- [Instructions to follow]: Exactly as written, reproduce the lines from the one that contains "Draw the outline of every instance of the barcode" through the end of the records.

- [Material for this task]:
BEGIN

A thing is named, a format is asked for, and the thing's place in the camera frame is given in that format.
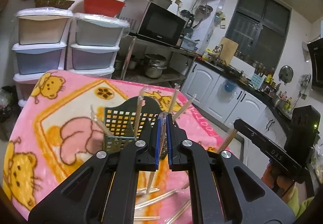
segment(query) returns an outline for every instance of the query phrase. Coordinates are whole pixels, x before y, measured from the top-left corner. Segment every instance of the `cutting board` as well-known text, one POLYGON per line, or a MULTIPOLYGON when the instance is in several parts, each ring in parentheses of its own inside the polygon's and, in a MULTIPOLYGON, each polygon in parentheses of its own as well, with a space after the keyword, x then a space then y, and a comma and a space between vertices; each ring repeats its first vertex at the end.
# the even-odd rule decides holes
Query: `cutting board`
POLYGON ((220 54, 220 59, 224 60, 226 64, 229 65, 233 56, 235 55, 235 51, 238 48, 238 44, 225 37, 221 39, 219 46, 220 44, 223 44, 223 49, 220 54))

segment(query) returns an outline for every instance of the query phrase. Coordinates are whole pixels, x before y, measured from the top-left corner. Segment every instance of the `wicker basket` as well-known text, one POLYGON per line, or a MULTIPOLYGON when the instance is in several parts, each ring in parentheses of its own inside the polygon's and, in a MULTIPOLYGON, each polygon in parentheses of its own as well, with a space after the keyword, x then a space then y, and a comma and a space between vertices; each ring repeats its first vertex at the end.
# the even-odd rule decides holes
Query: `wicker basket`
POLYGON ((35 0, 36 8, 39 7, 54 7, 67 10, 75 1, 70 0, 35 0))

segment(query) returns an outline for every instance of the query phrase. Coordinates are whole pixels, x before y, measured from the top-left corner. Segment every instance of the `range hood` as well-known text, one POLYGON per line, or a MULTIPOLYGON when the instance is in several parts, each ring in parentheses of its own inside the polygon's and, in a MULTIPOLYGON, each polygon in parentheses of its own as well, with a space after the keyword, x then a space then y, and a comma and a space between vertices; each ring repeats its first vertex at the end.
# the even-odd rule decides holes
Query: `range hood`
POLYGON ((312 61, 312 88, 323 91, 323 38, 307 45, 312 61))

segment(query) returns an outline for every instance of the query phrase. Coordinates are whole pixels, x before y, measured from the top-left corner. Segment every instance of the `pink table cover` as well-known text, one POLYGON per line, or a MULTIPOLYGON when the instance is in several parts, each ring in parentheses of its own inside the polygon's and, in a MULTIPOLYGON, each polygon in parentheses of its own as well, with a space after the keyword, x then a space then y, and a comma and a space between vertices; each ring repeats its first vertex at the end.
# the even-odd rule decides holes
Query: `pink table cover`
MULTIPOLYGON (((102 149, 102 132, 90 116, 90 105, 103 119, 104 107, 114 107, 137 96, 144 85, 92 78, 68 71, 49 71, 38 81, 14 127, 4 158, 3 189, 25 219, 30 210, 92 154, 102 149)), ((167 111, 173 89, 151 86, 146 94, 167 111)), ((174 113, 187 102, 178 95, 174 113)), ((187 137, 214 151, 222 138, 191 105, 177 123, 187 137)), ((138 188, 146 186, 148 174, 140 172, 138 188)), ((159 192, 138 197, 137 203, 152 199, 188 181, 186 172, 172 172, 168 161, 160 162, 154 186, 159 192)), ((161 202, 136 210, 135 216, 160 216, 164 223, 190 199, 189 188, 161 202)), ((190 207, 174 223, 192 222, 190 207)))

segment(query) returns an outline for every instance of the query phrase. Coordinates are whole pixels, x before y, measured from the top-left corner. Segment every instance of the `yellow bear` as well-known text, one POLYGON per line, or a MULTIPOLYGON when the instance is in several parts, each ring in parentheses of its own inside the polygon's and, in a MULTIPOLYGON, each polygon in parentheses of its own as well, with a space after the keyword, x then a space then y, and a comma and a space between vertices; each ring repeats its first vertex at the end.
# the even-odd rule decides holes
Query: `yellow bear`
MULTIPOLYGON (((144 95, 150 96, 158 101, 159 107, 161 110, 163 110, 164 112, 168 112, 169 105, 171 104, 171 101, 172 101, 172 97, 171 96, 161 96, 160 94, 161 94, 160 91, 157 91, 157 92, 154 91, 152 93, 144 92, 144 95)), ((180 110, 180 108, 181 108, 180 104, 178 102, 176 102, 176 104, 173 108, 173 111, 178 112, 180 110)))
POLYGON ((14 197, 21 205, 31 210, 35 205, 34 190, 39 187, 35 183, 34 168, 37 158, 34 153, 15 153, 16 141, 9 141, 4 156, 3 190, 11 200, 14 197))
POLYGON ((57 97, 57 93, 64 89, 63 84, 65 82, 63 77, 53 76, 52 73, 47 72, 38 80, 30 96, 35 98, 35 104, 39 103, 38 95, 40 94, 49 99, 54 99, 57 97))

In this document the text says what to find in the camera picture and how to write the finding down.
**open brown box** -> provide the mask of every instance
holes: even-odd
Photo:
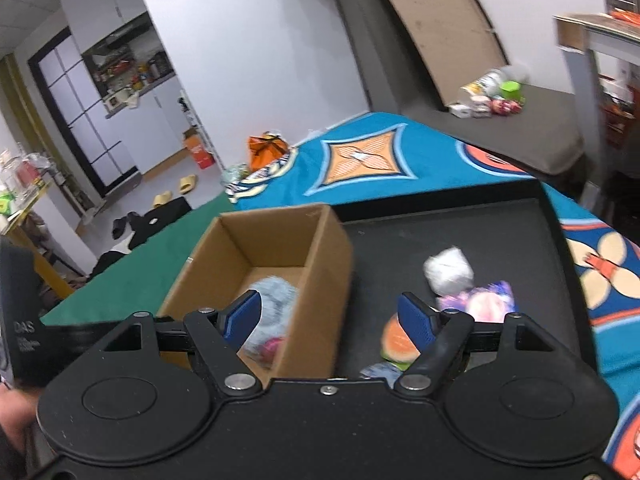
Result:
[[[158,316],[222,309],[267,276],[298,288],[271,370],[239,352],[264,385],[272,377],[328,378],[334,370],[353,266],[351,242],[327,204],[224,213],[202,235]]]

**orange plastic bag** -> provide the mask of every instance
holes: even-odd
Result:
[[[265,132],[260,137],[249,137],[248,143],[252,172],[268,166],[289,151],[286,141],[271,132]]]

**yellow slipper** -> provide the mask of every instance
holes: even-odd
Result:
[[[198,178],[195,175],[189,175],[180,179],[180,194],[186,195],[188,192],[193,191],[196,187]]]
[[[171,200],[171,197],[173,195],[174,194],[171,193],[171,191],[165,191],[164,193],[156,195],[156,197],[154,198],[153,208],[155,209],[156,207],[160,207],[161,205],[166,204],[167,202],[169,202],[169,200]]]

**white plastic package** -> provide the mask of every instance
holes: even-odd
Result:
[[[450,247],[424,263],[424,275],[438,296],[455,296],[474,286],[474,271],[457,247]]]

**corkboard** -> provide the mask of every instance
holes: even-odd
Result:
[[[388,0],[428,70],[442,104],[492,68],[508,64],[477,0]]]

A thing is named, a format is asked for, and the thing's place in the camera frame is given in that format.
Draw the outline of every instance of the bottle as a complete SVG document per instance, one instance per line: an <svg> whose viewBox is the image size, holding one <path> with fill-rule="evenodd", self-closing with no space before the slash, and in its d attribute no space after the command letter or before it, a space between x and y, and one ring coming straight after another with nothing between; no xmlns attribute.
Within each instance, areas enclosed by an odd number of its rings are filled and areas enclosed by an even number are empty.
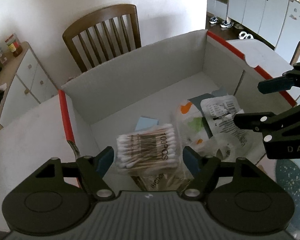
<svg viewBox="0 0 300 240"><path fill-rule="evenodd" d="M22 53L23 49L18 42L18 38L15 34L12 34L8 39L6 39L5 43L11 50L14 57L18 57Z"/></svg>
<svg viewBox="0 0 300 240"><path fill-rule="evenodd" d="M8 59L5 56L5 54L3 53L1 47L0 47L0 62L1 62L2 65L5 65L8 62Z"/></svg>

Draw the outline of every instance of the sneaker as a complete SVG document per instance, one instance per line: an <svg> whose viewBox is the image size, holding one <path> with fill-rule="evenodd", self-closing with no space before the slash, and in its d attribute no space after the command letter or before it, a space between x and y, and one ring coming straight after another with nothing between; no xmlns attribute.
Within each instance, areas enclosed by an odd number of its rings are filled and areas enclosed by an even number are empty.
<svg viewBox="0 0 300 240"><path fill-rule="evenodd" d="M226 20L222 21L220 24L221 28L231 28L232 24L228 23Z"/></svg>
<svg viewBox="0 0 300 240"><path fill-rule="evenodd" d="M245 39L247 39L247 40L253 39L253 36L252 36L251 34L247 34L247 35L245 36Z"/></svg>
<svg viewBox="0 0 300 240"><path fill-rule="evenodd" d="M210 18L210 21L209 21L211 24L214 24L214 23L218 23L219 22L219 20L218 20L218 18L216 17L216 16L213 16L213 17L211 17Z"/></svg>
<svg viewBox="0 0 300 240"><path fill-rule="evenodd" d="M247 37L247 35L248 35L248 34L247 34L246 32L240 32L240 33L239 33L239 39L240 39L240 40L243 40L243 39L245 39L245 38Z"/></svg>

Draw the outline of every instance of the blue paper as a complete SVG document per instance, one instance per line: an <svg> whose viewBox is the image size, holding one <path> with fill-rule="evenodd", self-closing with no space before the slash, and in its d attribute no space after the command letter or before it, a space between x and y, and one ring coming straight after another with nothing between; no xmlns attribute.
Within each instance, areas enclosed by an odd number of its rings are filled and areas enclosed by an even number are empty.
<svg viewBox="0 0 300 240"><path fill-rule="evenodd" d="M140 117L137 123L135 131L139 131L141 129L150 128L154 125L158 125L159 121L157 119L147 118L147 117Z"/></svg>

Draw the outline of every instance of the white table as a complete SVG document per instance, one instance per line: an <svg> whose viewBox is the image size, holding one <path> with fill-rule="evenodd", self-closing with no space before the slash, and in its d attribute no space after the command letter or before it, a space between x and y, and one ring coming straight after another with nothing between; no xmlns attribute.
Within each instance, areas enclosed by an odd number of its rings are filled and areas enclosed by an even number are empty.
<svg viewBox="0 0 300 240"><path fill-rule="evenodd" d="M227 42L245 54L246 62L250 67L259 65L273 78L280 77L282 73L293 69L288 62L261 41L253 39ZM292 87L287 92L296 100L300 95L300 88Z"/></svg>
<svg viewBox="0 0 300 240"><path fill-rule="evenodd" d="M1 211L4 197L55 156L62 162L75 161L66 141L58 96L0 130L0 229L9 229Z"/></svg>

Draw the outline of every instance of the barcode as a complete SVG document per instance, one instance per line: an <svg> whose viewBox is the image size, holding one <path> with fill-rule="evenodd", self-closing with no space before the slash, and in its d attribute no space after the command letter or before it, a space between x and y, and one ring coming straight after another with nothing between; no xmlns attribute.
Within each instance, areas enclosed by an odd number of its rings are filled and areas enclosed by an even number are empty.
<svg viewBox="0 0 300 240"><path fill-rule="evenodd" d="M235 114L237 112L232 101L226 101L226 105L231 114Z"/></svg>

END

- [Reply]:
Draw the outline of every instance of the barcode as a complete SVG document per instance, one instance per line: an <svg> whose viewBox is the image size, holding one <path> with fill-rule="evenodd", self-closing with no space before the slash, and in its d attribute no space after the command letter or before it, a space between x and y, and one ring coming straight after another with nothing between; no xmlns attribute.
Within each instance, areas enclosed by an odd number of its rings are filled and areas enclosed by an even number are empty.
<svg viewBox="0 0 300 240"><path fill-rule="evenodd" d="M235 114L237 112L232 101L226 101L226 105L231 114Z"/></svg>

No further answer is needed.